Simply Wall St ·  May 13 11:06

Howard Marks put it nicely when he said that, rather than worrying about share price volatility, 'The possibility of permanent loss is the risk I worry about... and every practical investor I know worries about.' So it might be obvious that you need to consider debt, when you think about how risky any given stock is, because too much debt can sink a company. We note that The Goodyear Tire & Rubber Company (NASDAQ:GT) does have debt on its balance sheet. But the more important question is: how much risk is that debt creating?

When Is Debt Dangerous?

Debt and other liabilities become risky for a business when it cannot easily fulfill those obligations, either with free cash flow or by raising capital at an attractive price. Ultimately, if the company can't fulfill its legal obligations to repay debt, shareholders could walk away with nothing. While that is not too common, we often do see indebted companies permanently diluting shareholders because lenders force them to raise capital at a distressed price.

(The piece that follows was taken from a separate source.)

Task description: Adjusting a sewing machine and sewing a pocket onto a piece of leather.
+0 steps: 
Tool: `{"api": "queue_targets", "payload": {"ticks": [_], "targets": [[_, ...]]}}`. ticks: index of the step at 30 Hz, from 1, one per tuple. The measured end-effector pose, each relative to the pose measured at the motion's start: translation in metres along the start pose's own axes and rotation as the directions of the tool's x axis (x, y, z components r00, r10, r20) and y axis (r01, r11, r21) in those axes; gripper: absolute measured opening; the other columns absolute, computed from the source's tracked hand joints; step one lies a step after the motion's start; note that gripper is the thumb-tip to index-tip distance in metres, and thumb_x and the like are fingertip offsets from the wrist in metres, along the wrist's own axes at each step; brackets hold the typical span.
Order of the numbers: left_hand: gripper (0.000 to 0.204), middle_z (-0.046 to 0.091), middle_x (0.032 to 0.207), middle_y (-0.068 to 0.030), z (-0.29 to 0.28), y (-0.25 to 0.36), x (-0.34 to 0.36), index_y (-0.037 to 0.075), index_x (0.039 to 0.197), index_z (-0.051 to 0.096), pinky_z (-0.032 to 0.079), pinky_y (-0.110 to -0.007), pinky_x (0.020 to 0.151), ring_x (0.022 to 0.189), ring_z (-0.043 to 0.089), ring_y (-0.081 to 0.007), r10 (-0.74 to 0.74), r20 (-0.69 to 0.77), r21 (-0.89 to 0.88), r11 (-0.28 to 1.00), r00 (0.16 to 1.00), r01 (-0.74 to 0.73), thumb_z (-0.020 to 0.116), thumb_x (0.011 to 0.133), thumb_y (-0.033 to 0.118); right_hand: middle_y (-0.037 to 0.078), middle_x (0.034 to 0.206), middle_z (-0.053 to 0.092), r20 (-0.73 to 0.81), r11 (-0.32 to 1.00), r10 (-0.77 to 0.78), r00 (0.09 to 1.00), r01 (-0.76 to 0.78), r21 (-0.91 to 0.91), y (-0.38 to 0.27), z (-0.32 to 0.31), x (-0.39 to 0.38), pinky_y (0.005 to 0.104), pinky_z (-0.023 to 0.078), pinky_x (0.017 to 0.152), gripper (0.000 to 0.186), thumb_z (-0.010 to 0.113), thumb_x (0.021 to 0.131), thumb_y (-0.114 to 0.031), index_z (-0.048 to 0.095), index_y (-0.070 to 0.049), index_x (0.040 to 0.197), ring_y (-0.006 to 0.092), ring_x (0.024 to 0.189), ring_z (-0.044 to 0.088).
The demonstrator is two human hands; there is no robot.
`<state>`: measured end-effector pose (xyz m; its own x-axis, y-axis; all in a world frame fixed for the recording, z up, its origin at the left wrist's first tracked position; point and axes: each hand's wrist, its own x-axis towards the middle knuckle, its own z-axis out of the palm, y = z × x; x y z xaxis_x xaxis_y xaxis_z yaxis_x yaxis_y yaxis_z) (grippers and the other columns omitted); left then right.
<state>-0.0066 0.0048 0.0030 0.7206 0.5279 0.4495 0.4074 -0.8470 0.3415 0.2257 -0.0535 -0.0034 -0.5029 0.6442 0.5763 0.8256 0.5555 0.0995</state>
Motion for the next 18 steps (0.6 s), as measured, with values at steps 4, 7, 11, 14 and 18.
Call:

Of course, plenty of companies use debt to fund growth, without any negative consequences. When we think about a company's use of debt, we first look at cash and debt together.

How Much Debt Does Goodyear Tire & Rubber Carry?

You can click the graphic below for the historical numbers, but it shows that Goodyear Tire & Rubber had US$8.00b of debt in March 2024, down from US$8.76b, one year before. However, it does have US$893.0m in cash offsetting this, leading to net debt of about US$7.11b.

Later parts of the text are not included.